Saturday, April 08, 2006

Fuel Cell in the Minto 'Phantom' house

It's actually a fully automated research house built on the Ottawa campus of the National Research Council (NRC) to study various energy conservation and environmental technologies and materials for new-home construction.

It just happens to be occupied by a phantom family of two adults and two children.

It was also the first home in Canada to get its heat and electricity from a fuel cell. The home was even able to feed its excess electricity back into the city's electrical grid.

Twin homes were built on the NRC campus in 1998 by Minto Developments Inc. and nobody lives in either.

One house keeps getting new technology. The other is called the reference house and remains as it was built, so researchers can measure the differences.

The Canadian Centre for Housing Technology is a $1.5-million facility that comprises the twin homes and the CCHT InfoCentre, built by Minto in 1999.

The centre is a joint venture by three government agencies: the NRC, Canada Mortgage and Housing Corp. and Natural Resources Canada, according to research manager Mike Swinton, who also works as a researcher at the NRC.

A computer in the research house runs a teenager's shower for 15 minutes a day. It doesn't pound on the bathroom door, but merely shuts the water off. It allows two traditional showers a day, lasting five minutes each. And the computer fills the bathtub once a day with hot water. Researchers have decided the phantom family will share the bath water.

The lights stay on all night in the bedrooms because researchers use 60-watt light bulbs in various rooms to simulate the heat given off by an adult body. Each child produces heat equivalent to a 40-watt bulb. When the lights are on in the bedrooms all night, it means they're sleeping.

Even the family dog is represented, but that lonely light lives in the basement.

Swinton says the dog light also serves as a safety feature for researchers, who head down into the windowless basement to read meters.

Many companies test their new ideas in technology and materials for building in the experimental home before deciding if it is ready for the open market.

Fuel Cell Technologies Ltd. of Kingston installed a fuel cell in the test house last March for a three-month experiment.

Vikram Varma, director of corporate development at the Kingston firm, is not permitted to fully disclose the results of the experiment, but admits, "We are very happy with the results we got. They were beyond what we anticipated."

He notes there are no homes operating in Canada today with a fuel cell, which uses hydrogen and oxygen as fuel.

The chemical reaction of combining oxygen and hydrogen produces electricity and heat, and the exhaust is merely water.

Swinton says the fuel cell in the Ottawa test house produced spatial heat, hot water and electricity for the home, and also dumped excess electricity into the city's grid system.

Varma says the firm will conduct further testing of its residential fuel cell at the Hydrogen Village on Mississauga's Erindale campus of the University of Toronto.

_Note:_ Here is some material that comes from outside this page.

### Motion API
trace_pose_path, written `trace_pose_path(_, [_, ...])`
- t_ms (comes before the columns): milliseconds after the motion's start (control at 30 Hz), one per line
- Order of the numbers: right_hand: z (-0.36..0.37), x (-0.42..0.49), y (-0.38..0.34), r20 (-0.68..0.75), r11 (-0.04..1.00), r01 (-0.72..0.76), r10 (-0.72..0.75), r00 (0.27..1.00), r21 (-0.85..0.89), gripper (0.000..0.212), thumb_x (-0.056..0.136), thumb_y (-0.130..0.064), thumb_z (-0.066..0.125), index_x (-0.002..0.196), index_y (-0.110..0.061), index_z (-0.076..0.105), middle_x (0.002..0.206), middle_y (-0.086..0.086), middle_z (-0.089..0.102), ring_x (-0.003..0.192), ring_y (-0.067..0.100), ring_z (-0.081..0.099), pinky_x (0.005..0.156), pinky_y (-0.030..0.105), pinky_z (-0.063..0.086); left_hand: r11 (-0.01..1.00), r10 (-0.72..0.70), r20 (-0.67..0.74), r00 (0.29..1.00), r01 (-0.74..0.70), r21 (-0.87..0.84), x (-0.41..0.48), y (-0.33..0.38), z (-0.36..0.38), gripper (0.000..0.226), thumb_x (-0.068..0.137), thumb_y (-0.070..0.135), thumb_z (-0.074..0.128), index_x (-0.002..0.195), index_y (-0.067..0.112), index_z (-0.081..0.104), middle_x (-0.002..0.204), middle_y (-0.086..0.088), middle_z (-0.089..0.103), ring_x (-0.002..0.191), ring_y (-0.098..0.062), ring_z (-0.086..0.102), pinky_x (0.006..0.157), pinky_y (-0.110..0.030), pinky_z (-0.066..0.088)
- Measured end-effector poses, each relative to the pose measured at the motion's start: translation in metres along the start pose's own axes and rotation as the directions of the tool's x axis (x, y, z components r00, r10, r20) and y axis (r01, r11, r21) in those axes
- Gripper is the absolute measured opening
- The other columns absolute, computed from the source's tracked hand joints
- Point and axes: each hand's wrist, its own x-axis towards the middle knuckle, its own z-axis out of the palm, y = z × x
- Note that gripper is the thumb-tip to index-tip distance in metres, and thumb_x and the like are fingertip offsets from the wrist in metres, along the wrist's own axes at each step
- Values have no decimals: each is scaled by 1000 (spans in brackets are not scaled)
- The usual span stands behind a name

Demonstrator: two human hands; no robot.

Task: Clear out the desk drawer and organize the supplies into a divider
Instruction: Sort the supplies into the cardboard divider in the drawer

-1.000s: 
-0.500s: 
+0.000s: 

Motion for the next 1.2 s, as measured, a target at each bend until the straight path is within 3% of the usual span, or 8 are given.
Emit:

The village is a joint venture of academia, business and government, designed to accelerate the commercialization of hydrogen fuel cells.

Each test house in Ottawa has more than seven kilometres of wiring and is crammed full of monitoring devices.

The two-storey twin homes are fully bricked and are 2,100 square feet in size, with four bedrooms and an attached two-car garage.

Swinton says Minto built many of the same model, called the Sierra, at one of its housing projects on Ottawa's east side.

"One of our researchers liked the test house so much that he went out and bought the same house from Minto on the east side," he says.

Swinton notes heating, cooling and ventilating technology are the most studied procedures in the test home. Windows are changed regularly, as manufacturers produce new window technology and designs to be tested.

He says a variety of new technologies to reduce energy use are being tested, but he can't be more specific because confidentiality is another big part of the government/business relationship in the studies.

A Japanese firm is currently testing a geothermal ventilation system it installed in the house. The device draws outside air into an underground tube, which heats or cools the air, depending on the season, before it goes into the house.

Water in the tube cleans impurities from the air.

The phantom family also play host to visitors from throughout Europe and Asia, who come to study Canada's world-leading house construction and design techniques.

Swinton says the test house welcomes an average of one delegation a week.